[LU-11670] Incorrect size when using lockahead Created: 15/Nov/18  Updated: 26/Oct/20  Resolved: 04/Oct/19

Status: Resolved
Project: Lustre
Component/s: None
Affects Version/s: None
Fix Version/s: Lustre 2.13.0, Lustre 2.12.4

Type: Bug Priority: Critical
Reporter: Patrick Farrell (Inactive) Assignee: Patrick Farrell (Inactive)
Resolution: Fixed Votes: 0
Labels: None

Issue Links:
Related
is related to LU-13645 Various data corruptions possible in ... Resolved
is related to LU-13089 ASSERTION( (((( lock))->l_flags & (1U... Resolved
is related to LU-11719 Refactor search_itree Resolved
is related to LU-13149 Interop: sanityn test 103 fails with ... Resolved
Severity: 3
Rank (Obsolete): 9223372036854775807

 Description   

When running IOR with the patched MPICH to use lockahead, we pretty consistently get size miscompares on some systems, eg:
WARNING: inconsistent file size by different tasks.
WARNING: Expected aggregate file size       = 5368709120.
WARNING: Stat() of aggregate file size      = 5103419392.
WARNING: Using actual aggregate bytes moved = 5368709120.
This seems to be pretty timing dependent, as we don't see it at all on another system running the same software, and we didn't see it in our original testing, even though the bug is definitely present.

 

I've identified the bug and found a fix.  During development, Oleg pointed out that it was not necessary to send glimpse callbacks to all locks on a particular resource, but rather we could send one per client, because the client size check is not lock specific - It actually gets the size from the upper layers.

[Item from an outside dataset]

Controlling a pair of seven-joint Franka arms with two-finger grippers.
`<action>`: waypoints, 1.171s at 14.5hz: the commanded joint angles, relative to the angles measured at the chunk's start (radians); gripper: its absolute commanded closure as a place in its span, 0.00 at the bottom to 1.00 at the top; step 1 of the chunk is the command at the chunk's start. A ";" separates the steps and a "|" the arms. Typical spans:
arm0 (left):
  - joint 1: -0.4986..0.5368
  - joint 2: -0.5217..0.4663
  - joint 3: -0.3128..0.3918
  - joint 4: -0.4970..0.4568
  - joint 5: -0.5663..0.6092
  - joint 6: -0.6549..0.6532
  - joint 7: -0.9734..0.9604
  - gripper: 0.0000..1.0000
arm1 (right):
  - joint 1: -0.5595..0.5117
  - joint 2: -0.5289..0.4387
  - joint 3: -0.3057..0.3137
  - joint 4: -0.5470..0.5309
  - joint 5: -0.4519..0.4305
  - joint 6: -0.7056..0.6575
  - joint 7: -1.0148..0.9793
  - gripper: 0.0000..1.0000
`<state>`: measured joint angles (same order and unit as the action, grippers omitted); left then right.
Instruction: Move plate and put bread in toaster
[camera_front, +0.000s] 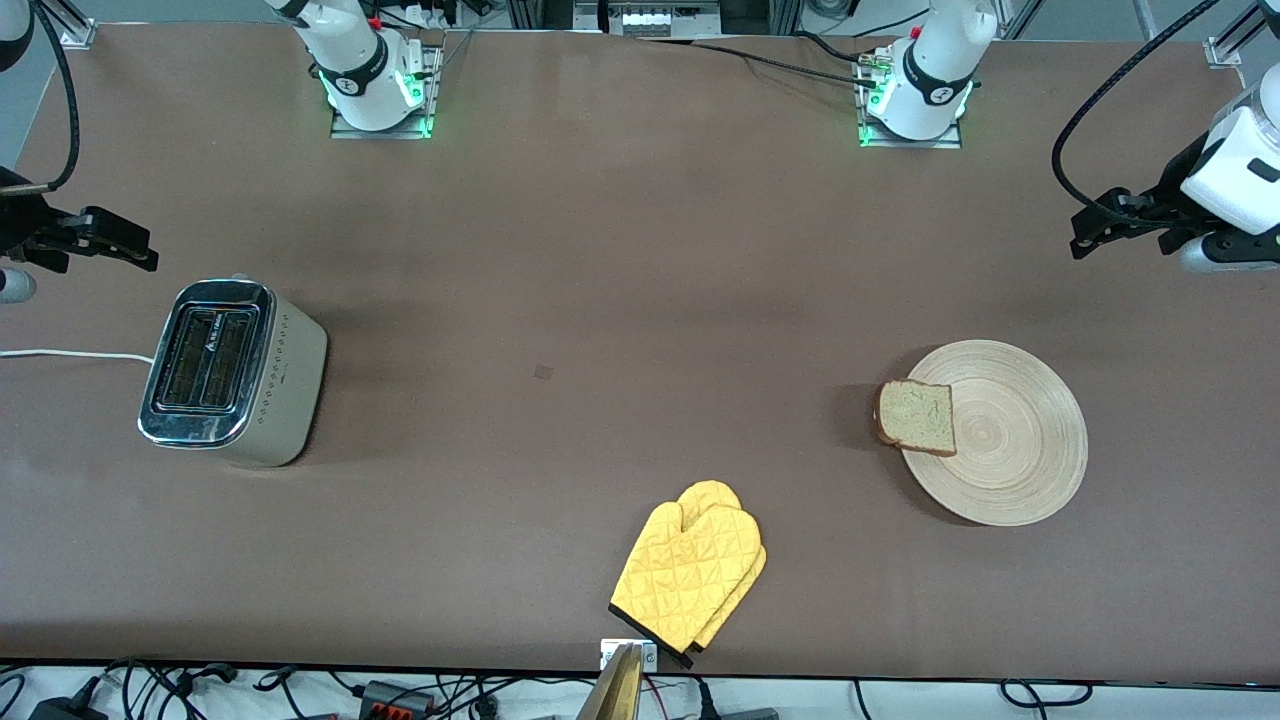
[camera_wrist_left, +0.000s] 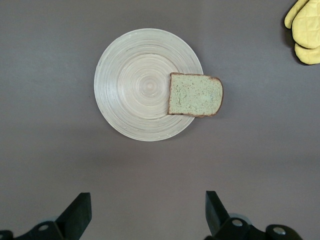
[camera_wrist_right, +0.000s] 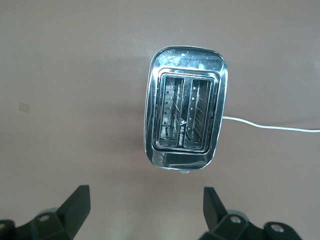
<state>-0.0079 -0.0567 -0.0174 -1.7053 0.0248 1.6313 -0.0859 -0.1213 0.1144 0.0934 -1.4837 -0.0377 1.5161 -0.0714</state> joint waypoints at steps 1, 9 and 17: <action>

This is true, but there is a caveat that went unnoticed:
This only happens if l_ast_data is set (see osc_ldlm_glimpse_ast), which is not true for speculatively requested locks (glimpse, lockahead - see osc_lock_enqueue & osc_enqueue_base) until they are used for I/O.

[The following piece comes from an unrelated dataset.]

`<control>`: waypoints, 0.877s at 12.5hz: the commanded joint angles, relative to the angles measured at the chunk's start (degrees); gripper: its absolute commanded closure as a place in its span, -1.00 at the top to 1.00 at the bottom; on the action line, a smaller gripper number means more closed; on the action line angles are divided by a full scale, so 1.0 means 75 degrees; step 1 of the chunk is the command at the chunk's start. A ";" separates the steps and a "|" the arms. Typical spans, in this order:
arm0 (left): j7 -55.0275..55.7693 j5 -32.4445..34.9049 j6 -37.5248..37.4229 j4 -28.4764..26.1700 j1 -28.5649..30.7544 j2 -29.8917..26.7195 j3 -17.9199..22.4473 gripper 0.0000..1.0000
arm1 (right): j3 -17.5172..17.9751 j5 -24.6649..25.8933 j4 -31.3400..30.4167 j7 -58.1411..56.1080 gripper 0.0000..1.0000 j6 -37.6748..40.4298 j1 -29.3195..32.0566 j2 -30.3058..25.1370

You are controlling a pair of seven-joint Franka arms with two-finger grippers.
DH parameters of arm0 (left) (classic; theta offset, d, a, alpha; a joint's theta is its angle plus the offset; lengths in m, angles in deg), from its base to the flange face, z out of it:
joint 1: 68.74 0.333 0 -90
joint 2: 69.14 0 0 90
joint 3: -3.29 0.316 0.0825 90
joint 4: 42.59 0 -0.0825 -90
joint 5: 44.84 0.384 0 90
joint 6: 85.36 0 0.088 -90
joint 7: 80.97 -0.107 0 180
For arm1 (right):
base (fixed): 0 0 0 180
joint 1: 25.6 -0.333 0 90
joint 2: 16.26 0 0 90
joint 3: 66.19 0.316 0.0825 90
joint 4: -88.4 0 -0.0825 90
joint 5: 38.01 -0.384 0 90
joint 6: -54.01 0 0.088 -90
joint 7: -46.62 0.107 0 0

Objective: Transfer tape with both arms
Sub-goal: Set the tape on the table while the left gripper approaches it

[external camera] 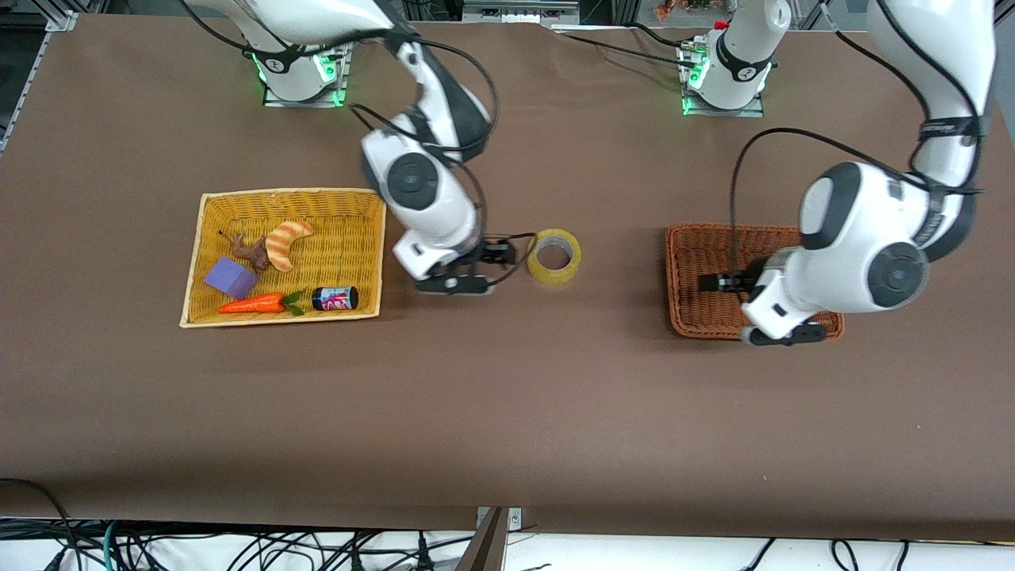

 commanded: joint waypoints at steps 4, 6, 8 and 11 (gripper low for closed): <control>0.2194 0.0143 0.1894 -0.0879 0.0115 0.0426 -0.1789 1.00 | -0.2313 0.0009 -0.0272 -0.2760 1.00 0.2130 0.0558 -0.1248; 0.3084 0.0855 0.2223 -0.0880 0.0022 0.0776 -0.2259 1.00 | -0.2278 0.0079 -0.0238 -0.3109 1.00 0.2550 0.1310 -0.1741; 0.4011 0.1850 0.2517 -0.0880 -0.0014 0.1210 -0.2716 1.00 | -0.1976 0.0068 -0.0249 -0.3159 1.00 0.2658 0.2210 -0.2442; 0.4833 0.2756 0.2739 -0.0892 -0.0447 0.1574 -0.2765 1.00 | 0.0234 0.0812 -0.0413 -0.3229 1.00 0.3603 0.4529 -0.3451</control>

This means that if one client requests, say, two 1 MiB locks, then writes in to the first of them, and another client stats the file, the server will only send a glimpse to the highest lock.*

This higher lock has not been used for I/O and therefore does not have l_ast_data set, so the part of the glimpse callback that gets size from clio layers does not run.  So the second client will see a file size of zero.

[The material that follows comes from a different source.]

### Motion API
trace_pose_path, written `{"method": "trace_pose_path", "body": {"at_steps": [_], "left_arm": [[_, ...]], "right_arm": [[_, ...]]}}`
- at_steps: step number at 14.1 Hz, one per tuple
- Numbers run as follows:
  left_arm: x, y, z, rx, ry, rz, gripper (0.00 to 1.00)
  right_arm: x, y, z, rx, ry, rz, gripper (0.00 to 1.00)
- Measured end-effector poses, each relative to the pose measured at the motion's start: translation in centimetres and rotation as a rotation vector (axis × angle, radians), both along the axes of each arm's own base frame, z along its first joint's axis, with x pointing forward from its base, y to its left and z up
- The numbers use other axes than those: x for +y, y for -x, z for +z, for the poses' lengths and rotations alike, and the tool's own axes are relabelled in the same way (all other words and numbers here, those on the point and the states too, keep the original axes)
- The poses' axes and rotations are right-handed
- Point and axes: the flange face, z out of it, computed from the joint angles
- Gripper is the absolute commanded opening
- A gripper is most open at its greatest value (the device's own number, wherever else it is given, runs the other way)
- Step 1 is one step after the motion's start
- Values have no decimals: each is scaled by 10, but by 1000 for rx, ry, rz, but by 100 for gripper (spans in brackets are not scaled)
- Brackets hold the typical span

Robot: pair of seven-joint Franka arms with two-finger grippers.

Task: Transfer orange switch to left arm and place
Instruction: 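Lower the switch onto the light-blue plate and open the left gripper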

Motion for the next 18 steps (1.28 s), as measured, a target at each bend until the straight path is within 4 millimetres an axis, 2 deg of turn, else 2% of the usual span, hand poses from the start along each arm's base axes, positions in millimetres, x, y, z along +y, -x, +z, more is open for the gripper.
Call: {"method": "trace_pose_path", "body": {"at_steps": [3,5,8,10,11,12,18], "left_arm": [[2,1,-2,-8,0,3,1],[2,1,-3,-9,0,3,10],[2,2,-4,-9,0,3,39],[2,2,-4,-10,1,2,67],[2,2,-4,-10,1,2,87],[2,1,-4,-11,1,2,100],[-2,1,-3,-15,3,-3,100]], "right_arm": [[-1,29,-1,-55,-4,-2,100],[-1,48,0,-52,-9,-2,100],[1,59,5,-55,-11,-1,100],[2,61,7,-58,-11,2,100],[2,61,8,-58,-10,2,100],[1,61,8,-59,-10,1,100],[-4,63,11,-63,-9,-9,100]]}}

*Note that if we wait long enough, the write associated with the first lock will be flushed and the server will have up to date size and will return the correct value to the client.  Part of the reason this is timing dependent.

The fix is for the client, in the glimpse AST, to walk the granted lock list looking for a lock with l_ast_data set.  If none is found, then either no writes actually used these locks, or the object is being destroyed - either way, this client doesn't have useful size information.

 

Patch forthcoming momentarily.

 

I'll leave this up to WC whether or not this should be a blocker, but it's probably worth considering as one.



 Comments   
Comment by Gerrit Updater [ 15/Nov/18 ]

Patrick Farrell (paf@cray.com) uploaded a new patch: https://review.whamcloud.com/33660
Subject: LU-11670 osc: glimpse - search for active lock
Project: fs/lustre-release
Branch: master
Current Patch Set: 1
Commit: ca392f75798a8d06727c98210d1bd5c30866deb5

Comment by Gerrit Updater [ 20/Sep/19 ]

Oleg Drokin (green@whamcloud.com) merged in patch https://review.whamcloud.com/33660/
Subject: LU-11670 osc: glimpse - search for active lock
Project: fs/lustre-release
Branch: master
Current Patch Set:
Commit: b3461d11dcb04670cc2e1bfbb99306cfd3f645ef

Comment by Peter Jones [ 20/Sep/19 ]

Landed for 2.13

Comment by Andreas Dilger [ 25/Sep/19 ]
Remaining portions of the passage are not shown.